Celebrating 50 years of service to the east on Friday 17 May, it was a show of the collaborations, partnerships and dedication of staff to ensure legal help was not a luxury.

Following the growing community legal service movement of the 1970s, the Nunawading Legal Service, as it was first known, began in 1974 with Erskine Rodan at the helm.

“It was a handful of volunteers for the first couple of years and then they employed their first staff person in 1976,” ECLC chief executive officer Michael Smith said.

“It is just amazing to see the huge amount of support the Legal Centre has provided right across eastern communities for 50 years and how it’s grown and developed.

“The notion of supporting the whole person, not just their legal problem was there right from the start, but we’re able to do that now much more than we were in the early days.”

Mr Smith said community law, “it’s not a thing we can do alone” and so without the support from local government, health partners and other agencies, ECLC would not have been born.

“For many, many years, the Legal Centre was very much based in the inner east around Blackburn and Nunawading, the Whitehorse area,” he said.

“So some of the big steps would have been in about 2005 when we opened up our office in Boronia to service the outer east and that really gave us a stronger presence to support communities right across Knox, Maroondah and Yarra Ranges.”

It wasn’t until the 2009 Black Saturday bushfires, something Mr Smith said he remembers “vividly”, that a need for legal help further into the Valley became apparent.

“We were straightaway up there in the Yarra Valley really supporting those communities right through the Yarra Glen and Dixons Creek and Healesville and all those communities were so affected by those Black Saturday fires,” he said.

“It just showed me how the community can come together and how we can leverage support from volunteers and partners and connections to really respond quickly.

“The beauty of the Community Legal Centre is it has that flexibility and adaptability to respond to meet those needs as they arise.

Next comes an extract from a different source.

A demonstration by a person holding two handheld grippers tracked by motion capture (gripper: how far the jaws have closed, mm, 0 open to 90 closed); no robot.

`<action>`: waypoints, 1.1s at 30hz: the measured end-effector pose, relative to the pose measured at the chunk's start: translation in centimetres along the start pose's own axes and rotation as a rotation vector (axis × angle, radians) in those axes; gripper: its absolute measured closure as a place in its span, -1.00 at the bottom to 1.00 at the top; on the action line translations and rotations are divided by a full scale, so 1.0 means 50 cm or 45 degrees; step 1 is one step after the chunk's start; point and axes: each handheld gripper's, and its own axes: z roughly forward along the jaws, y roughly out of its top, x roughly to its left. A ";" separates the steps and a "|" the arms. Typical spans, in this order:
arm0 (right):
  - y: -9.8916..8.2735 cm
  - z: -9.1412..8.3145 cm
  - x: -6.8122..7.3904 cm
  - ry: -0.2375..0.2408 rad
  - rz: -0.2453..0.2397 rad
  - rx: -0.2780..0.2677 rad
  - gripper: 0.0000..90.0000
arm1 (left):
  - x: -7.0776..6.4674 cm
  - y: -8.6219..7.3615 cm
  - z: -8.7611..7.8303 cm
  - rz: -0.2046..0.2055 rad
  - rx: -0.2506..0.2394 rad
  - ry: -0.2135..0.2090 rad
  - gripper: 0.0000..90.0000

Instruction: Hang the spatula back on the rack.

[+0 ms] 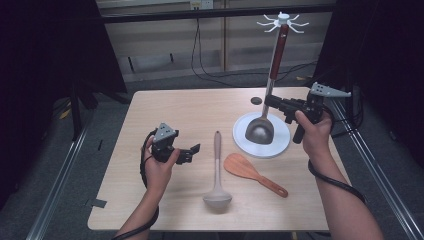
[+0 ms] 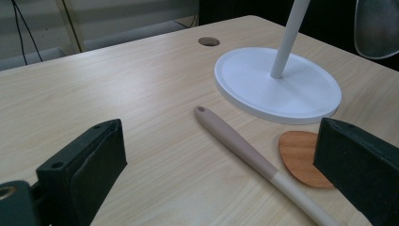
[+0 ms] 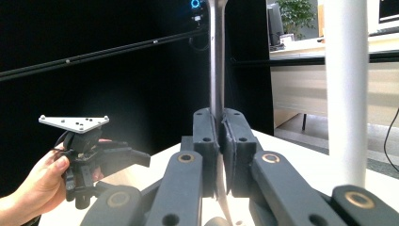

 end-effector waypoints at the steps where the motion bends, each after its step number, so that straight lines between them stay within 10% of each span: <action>1: -0.001 0.002 0.000 0.002 0.003 -0.004 0.89 | -0.001 0.000 0.000 -0.007 -0.002 0.000 -0.94; 33: -0.004 -0.013 -0.013 -0.088 0.051 -0.076 0.61 | -0.002 -0.001 -0.004 0.011 0.011 0.009 -0.94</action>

Eventually, that led to the establishment of our Yarra Ranges Centre which opened in Healesville 10 years ago.”

That decade also brought with it a focus on a multidisciplinary approach, to not just have front-facing lawyers but advocates, social workers, financial counsellors and educators to provide a more holistic service.

Mr Smith said in his early days with ECLC “there was a sense that the community legal centres were a small add on to the legal sector”, that only small problems could be tended to or people who couldn’t afford a lawyer would seek support from a community centre.

That has since changed, and Mr Smith said it has quite evidently gone the other way.

“We are seen as an absolutely vital part of the legal support system right across the east. There are clients with really complex needs who come to us because they have nowhere else they could possibly go.

“So we continue to work in partnership with private lawyers and the broader legal assistance sector but we are seen as highly professional, highly skilled and experts in particular fields, particularly around family violence, particularly around elder abuse, particularly around some prevention work.”

Throughout five decades, Mr Smith said ECLC has “helped more than 85,000 individual clients” with the domino effect of those helped reaching a much higher number.

With over 300 people who attended the birthday celebration, Mr Smith said it just showed how important all the partnerships, networks, support and engagement has been throughout the eastern suburbs.

Mr Smith said, however, there would always be more opportunities to connect and have an impact, which will be the focus of the years ahead.

“We’d like to be doing more in schools. We’d like to be doing more to address family violence prevention, early intervention and response.

“We’d like to take some of our great programs that work in one part of the east and spread into other parts of the East. So there’s always more to do to meet those needs in our community.”